Self-Anchored Suspension Bridges

Self-anchored suspension bridges differ from the type discussed in Arts. 15.16  only in that external anchorages are dispensed with (see Art. 15.3). Unlike the externally anchored type, self-anchored suspension bridges may properly be analyzed by the elastic theory, since the effect of distortions of the structural geometry under live load is practically eliminated. The structure is also not stressed by uniform temperature change of cables and stiffening girders. The analysis is thus simpler. But the favorable reductions of bending moments that occur with externally anchored suspension bridges are lost. Furthermore, the effect of axial load in the stiffening girder must be considered, as well as the effect of girder camber.

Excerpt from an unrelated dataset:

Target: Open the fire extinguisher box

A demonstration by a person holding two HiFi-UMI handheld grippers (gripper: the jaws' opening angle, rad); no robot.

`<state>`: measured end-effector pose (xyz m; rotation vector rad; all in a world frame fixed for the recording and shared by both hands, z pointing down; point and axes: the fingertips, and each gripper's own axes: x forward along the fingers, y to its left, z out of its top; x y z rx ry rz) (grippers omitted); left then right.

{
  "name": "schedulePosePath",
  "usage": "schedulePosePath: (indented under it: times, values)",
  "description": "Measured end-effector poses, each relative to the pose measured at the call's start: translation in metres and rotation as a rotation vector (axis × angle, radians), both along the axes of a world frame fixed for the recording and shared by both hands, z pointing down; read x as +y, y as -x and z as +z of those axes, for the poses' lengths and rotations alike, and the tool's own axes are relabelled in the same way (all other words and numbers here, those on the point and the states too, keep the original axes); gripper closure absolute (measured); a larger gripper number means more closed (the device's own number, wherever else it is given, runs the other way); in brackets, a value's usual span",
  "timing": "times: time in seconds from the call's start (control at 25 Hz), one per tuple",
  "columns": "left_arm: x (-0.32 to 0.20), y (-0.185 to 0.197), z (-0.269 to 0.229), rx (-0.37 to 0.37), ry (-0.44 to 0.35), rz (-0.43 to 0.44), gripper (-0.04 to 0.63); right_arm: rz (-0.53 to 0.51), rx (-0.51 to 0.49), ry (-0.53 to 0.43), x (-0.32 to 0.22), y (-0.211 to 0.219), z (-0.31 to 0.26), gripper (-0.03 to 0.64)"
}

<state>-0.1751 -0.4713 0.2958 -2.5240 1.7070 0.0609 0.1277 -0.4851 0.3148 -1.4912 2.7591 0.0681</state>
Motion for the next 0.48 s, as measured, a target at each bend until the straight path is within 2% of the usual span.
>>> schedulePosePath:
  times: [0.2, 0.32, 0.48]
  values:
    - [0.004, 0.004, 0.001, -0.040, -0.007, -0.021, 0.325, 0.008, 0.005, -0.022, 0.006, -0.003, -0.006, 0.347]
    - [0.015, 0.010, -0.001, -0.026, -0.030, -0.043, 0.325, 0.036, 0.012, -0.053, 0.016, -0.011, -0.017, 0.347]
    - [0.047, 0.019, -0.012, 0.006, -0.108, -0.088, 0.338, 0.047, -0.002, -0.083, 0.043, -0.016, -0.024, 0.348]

For a symmetrical three-span structure with continuous stiffening girders (Fig. 15.53), a plane system (cable, suspenders, and girder) has three redundants. C. H. Gronquist derived in simple form the elastic-theory equations for determining the redundants for a continuous stiffening-truss system. He took into account camber and its action in reducing cable and truss stress by archlike action. He also demonstrated that the equations for the horizontal component of cable tension Hp under live load for the self-anchored bridge, with girder camber and shortening eliminated, are the same as the elastic-theory equations for an externally anchored suspension bridge.